Of all the many questions fans have asked themselves since they first fell in love with the original Ghostbusters—“Why can’t you look directly in the trap?”; “Does Venkman just carry thorazine with him when he goes on dates?”; “Why did Dad leave? Was it my fault?”—one of the least pressing has been, “What—or rather who—is Slimer?” The floating green gallstone is identified in the 1984 film as a “focused, non-terminal repeating phantasm, or a Class 5 full-roaming vapor,” but this is mere taxonomy, the sort of dry scientific recitation you’d expect after Dan Aykroyd hoovered blow off a parapsychology book. Slimer wasn’t even called that until the Real Ghostbusters cartoon series, and the Real Ghostbusters Marvel UK comic books further attempted to humanize him as the ghost of “King Remils,” a gluttonous, conveniently named monarch who ate himself to death. But this isn’t considered official canon. The closest Ghostbusters’ creators ever came to explaining Slimer’s origin was Aykroyd saying this fat, ugly, disgusting creature who gobbles everything in sight, leaves a trail of slime everywhere he goes, and apparently died in a hotel was a loving tribute to his late pal John Belushi, much like The Blues Brothers 2000.
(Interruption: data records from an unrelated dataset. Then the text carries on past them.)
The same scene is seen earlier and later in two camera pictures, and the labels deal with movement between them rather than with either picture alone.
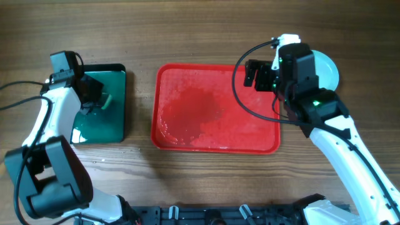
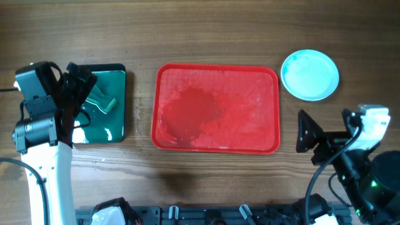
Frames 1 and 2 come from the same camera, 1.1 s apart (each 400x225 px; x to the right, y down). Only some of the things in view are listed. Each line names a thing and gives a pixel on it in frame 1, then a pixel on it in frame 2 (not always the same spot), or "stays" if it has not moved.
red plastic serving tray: (194, 110) stays
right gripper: (260, 67) → (306, 130)
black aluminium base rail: (222, 215) stays
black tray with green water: (104, 125) stays
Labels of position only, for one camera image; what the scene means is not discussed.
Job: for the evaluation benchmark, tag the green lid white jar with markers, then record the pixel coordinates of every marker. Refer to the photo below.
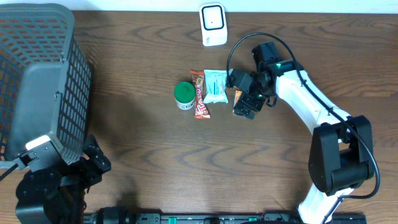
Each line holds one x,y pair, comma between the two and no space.
184,94

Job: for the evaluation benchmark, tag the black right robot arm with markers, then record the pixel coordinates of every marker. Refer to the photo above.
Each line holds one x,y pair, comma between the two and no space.
341,153

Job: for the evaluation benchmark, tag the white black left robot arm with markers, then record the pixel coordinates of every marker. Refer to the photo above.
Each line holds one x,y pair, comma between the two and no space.
53,191

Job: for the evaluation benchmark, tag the teal wet wipes packet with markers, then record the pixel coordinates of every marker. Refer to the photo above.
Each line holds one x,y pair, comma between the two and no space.
215,81

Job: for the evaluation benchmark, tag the grey plastic basket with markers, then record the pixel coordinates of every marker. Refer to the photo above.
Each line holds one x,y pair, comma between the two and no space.
45,82

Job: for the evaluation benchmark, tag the red chocolate bar wrapper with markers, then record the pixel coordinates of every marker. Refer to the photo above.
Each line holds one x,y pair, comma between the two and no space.
198,80

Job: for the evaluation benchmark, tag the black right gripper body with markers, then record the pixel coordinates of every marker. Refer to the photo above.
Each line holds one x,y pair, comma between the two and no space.
253,98

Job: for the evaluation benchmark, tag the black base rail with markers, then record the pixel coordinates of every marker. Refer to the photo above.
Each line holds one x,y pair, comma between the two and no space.
123,215

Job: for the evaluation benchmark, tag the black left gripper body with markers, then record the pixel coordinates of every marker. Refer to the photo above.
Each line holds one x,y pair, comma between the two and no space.
80,175

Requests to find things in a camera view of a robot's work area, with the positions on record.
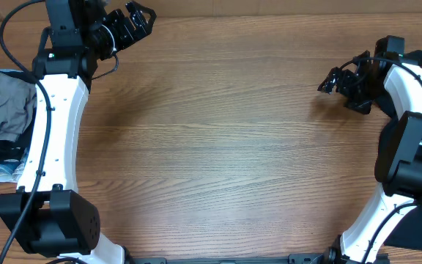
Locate brown cardboard backdrop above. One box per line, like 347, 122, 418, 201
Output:
0, 0, 422, 21

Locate grey shorts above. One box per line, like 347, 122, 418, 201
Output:
0, 72, 37, 142

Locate folded blue jeans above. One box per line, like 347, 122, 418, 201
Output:
0, 148, 29, 183

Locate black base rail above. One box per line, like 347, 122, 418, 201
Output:
130, 252, 391, 264

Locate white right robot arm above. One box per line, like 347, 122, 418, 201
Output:
318, 35, 422, 263

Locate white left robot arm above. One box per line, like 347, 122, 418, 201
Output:
0, 0, 157, 263

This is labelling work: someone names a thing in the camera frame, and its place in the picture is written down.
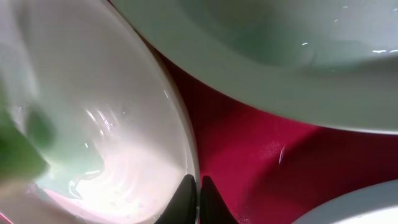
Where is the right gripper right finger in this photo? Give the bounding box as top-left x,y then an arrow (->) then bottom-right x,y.
200,175 -> 238,224

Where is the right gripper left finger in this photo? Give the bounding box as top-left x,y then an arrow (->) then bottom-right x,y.
155,174 -> 197,224

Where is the white plate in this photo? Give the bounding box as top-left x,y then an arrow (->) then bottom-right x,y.
1,1 -> 199,223

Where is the green yellow sponge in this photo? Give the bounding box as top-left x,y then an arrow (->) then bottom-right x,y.
0,80 -> 57,184

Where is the mint green plate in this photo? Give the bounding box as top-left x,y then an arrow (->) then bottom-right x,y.
114,0 -> 397,134

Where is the red plastic tray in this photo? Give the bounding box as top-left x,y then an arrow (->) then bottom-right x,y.
155,49 -> 397,223

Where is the light blue plate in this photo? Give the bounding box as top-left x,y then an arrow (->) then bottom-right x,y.
294,180 -> 397,224
Fortunately, we live in age where no lingering pop culture mystery is left to be bungled by our dumb imaginations. It’s why screenwriter Max Landis, in his Ghostbusters 3 pitch gone viral, began his hypothetical film with a pre-credits flashback where Ivo Shandor murders an overweight associate to “protect his cult after he has a moral objection,” dooming him to a life of scraping room service trays within the Sedgwick Hotel. And it’s why Paul Feig and Katie Dippold set out to give Slimer their own backstory with their 2016 remake.
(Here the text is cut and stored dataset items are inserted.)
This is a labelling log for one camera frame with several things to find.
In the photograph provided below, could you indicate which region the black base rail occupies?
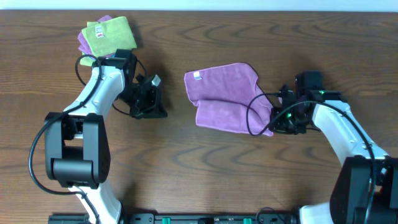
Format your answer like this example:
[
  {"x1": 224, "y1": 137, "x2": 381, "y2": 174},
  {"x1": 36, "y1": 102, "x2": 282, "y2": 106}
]
[{"x1": 48, "y1": 212, "x2": 299, "y2": 224}]

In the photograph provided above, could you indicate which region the purple microfiber cloth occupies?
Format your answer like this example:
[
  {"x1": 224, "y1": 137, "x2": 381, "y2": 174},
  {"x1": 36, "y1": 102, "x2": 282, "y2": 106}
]
[{"x1": 184, "y1": 63, "x2": 272, "y2": 134}]

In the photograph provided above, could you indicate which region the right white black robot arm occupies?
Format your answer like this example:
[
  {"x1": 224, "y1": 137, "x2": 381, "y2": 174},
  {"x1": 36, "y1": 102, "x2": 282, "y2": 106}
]
[{"x1": 270, "y1": 88, "x2": 397, "y2": 224}]

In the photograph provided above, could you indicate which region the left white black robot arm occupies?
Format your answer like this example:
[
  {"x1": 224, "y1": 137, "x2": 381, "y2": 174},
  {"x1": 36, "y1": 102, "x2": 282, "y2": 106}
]
[{"x1": 41, "y1": 55, "x2": 167, "y2": 223}]

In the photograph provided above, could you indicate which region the top green folded cloth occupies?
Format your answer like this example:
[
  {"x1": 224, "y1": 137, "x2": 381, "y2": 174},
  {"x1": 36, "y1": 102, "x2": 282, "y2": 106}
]
[{"x1": 78, "y1": 15, "x2": 137, "y2": 57}]

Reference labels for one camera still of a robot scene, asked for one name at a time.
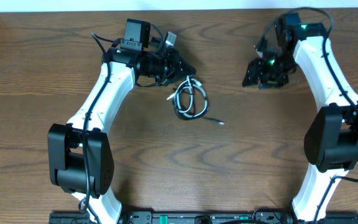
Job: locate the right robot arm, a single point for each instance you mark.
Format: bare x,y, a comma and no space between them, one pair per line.
331,142

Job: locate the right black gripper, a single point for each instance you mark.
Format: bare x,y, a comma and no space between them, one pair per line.
255,68

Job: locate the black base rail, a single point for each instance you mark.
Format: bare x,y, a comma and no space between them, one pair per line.
262,216

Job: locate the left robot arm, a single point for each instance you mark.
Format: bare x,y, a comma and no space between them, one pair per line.
79,154

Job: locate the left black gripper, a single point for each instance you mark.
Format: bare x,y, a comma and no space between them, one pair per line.
174,63

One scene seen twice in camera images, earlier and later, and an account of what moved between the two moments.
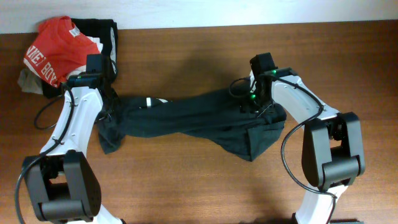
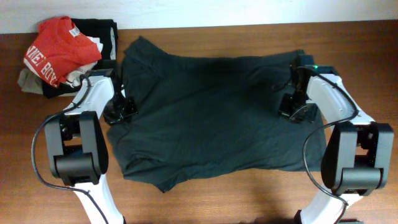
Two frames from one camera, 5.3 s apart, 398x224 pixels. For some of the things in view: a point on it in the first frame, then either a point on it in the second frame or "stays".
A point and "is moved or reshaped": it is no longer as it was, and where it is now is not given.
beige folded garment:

As Feig explains to Wired, their script initially had a scene in which the nascent Ghostbusters encounter Slimer in a restaurant, and—at last—the reason Slimer likes food is given the epic, Mario Puzo crime saga it has always demanded:
“Many years ago, some famous gangster had come in and was demanding lots of food, big giant guy, and the waiter screwed up so he ended up killing the waiter. He was sent to jail and executed. So we liked the idea that the ghost of this gangster had come back and was sort of raiding the kitchen in this hotel in this restaurant. When the Ghostbusters come in, they haven’t quite tested their equipment yet, so they haven’t got the levels right … The proton beams are too hot, so it blows his legs off. Then it turns him green. He starts to distort, and so he becomes Slimer. Then he escaped out into the world. We just liked the idea that Slimer had some sort of disreputable past.”
However, somewhere along the way, as Dippold tells Cinema Blend, they balked reinventing someone else’s intellectual property, in this particular instance. “It was just like, ‘I don’t know if it feels right to answer what Slimer is when it was created before.’” Dippold says. Instead, it felt right to include Slimer simply as one of the film’s many familiar nods to the original Ghostbusters iconography—the reasons why once more going unexplained. And also to give him a Lady Slimer, whose own history and motivations are similarly unknown.
What bonds tie these two, how did their after-lives become entwined, and what are their goals for the future, as they lie whispering them to each other upon their shared ectoplasmic bed? Who are these Slimers and why do they slime, and is it because they never learned to love? Alas, these are personal matters that are not ours to pry into, at least until a future sequel.